English Dub Review: ISLAND “As Long as You Are There”

If you ever wanted to know what not to do in writing thematic tone, watch this series.

Overview:

Setsuna and Rinne spend time together.

Our Take:

I had to marathon this series in preparation for this article and boy was I reminded why I don’t usually like to consume media aimed at straight male otaku.

While yes watching teenage girls that look twelve be constantly sexualized is incredibly uncomfortable (although unfortunately, fairly common in anime aimed towards a male audience), there are more important issues at play, mainly: this series has a tone problem. A really, really bad tone problem. It really seems like it can’t decide what genre it is: a slice of life harem with an everyman protagonist or a suspenseful mystery about what’s happening on the island, and this episode is a perfect example of this, especially after the insane roller coaster of nonsense that happened the last episode.

This episode starts out with some bonding time as the main character spends time with Rinne and they grow a little closer together but quick, we have to manufacture some tension so go back to the mystery! So we start out with a slice of life pseudo-romance and then instantly cuts to the revelation that Setsuna’s already dead and a murder happened and oh no and why were we suddenly supposed to care about this again? There’s really no reason for us to care about the mystery of the Island because it seems to only be brought up when the writers remember that they have to shoehorn some intrigue in.
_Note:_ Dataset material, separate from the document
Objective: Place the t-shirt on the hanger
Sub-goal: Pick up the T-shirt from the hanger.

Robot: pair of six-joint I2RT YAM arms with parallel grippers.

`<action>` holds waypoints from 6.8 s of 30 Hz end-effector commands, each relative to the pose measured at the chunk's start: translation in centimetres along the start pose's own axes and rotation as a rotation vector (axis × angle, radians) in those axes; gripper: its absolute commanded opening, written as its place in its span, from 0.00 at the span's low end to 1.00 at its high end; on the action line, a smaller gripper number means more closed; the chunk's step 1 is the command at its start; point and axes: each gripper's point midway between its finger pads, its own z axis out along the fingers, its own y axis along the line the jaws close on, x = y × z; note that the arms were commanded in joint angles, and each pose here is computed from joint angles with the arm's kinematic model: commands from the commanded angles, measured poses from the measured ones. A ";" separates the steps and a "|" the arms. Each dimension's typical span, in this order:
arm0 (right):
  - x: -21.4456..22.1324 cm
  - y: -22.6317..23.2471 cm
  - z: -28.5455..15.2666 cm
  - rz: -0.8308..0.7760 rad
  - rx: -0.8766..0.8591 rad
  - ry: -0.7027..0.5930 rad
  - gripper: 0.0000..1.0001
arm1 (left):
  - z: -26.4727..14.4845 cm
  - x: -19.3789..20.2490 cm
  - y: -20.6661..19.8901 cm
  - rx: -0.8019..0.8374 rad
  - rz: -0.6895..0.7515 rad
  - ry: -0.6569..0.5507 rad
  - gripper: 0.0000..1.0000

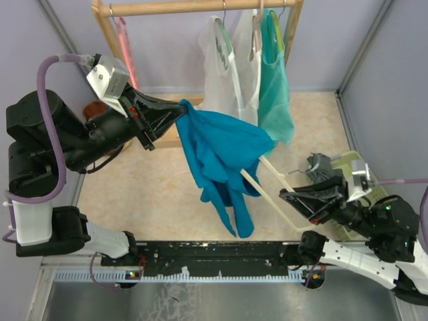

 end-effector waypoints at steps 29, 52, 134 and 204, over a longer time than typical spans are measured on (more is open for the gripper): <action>1.6 0.2 3.0 -0.065 -0.016 0.162 0.00 | -0.4 -1.6 0.1 0.002 0.003 -0.047 0.00; 5.4 -1.8 4.5 -0.010 0.072 0.258 0.00 | -0.2 -3.2 -1.2 0.069 -0.024 -0.105 0.00; -1.2 -0.1 2.0 -0.151 -0.006 0.025 0.00 | 1.0 -0.1 -1.4 0.056 -0.033 0.008 0.00; -2.0 -1.1 5.2 -0.128 0.021 -0.146 0.00 | -0.6 -1.0 1.0 -0.061 -0.068 -0.033 0.00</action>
If the point of the series is the mystery, then the fear and tension and confusion have to be kept there at all time, and if the point is harem romance, then the slice of life dating aspects deserve more importance. Unfortunately, the anime tries to do both without actually trying to do both which just resulted in me being incredibly bored.

As a plot, it seemed very familiar. An isolated community with strict ideals, long history with the head families and the conflicts that stem from that, a fear of outsiders, a strange disease, time loops, a miko with a vocal tic; it feels a lot like Ryukishi 07’s Higurashi no Naku Koro Ni, except Higurashi was actually well written and had something to say. It’s not to say that similar series can’t exist, but Island feels like a far inferior product in comparison. Inferior by a significant margin.

All in all, it’s halfway through the season and yet I am just completely uninvested in what’s going to happen because the series adamantly refuses to keep any tension. It’s so mind-numbingly mediocre. Maybe in the visual novel, it would have made sense to have the pacing like this but for an anime, every episode just feels to poorly slapped together, to the point where it genuinely frustrates me that this got an anime instead of actually good, well-written series out there.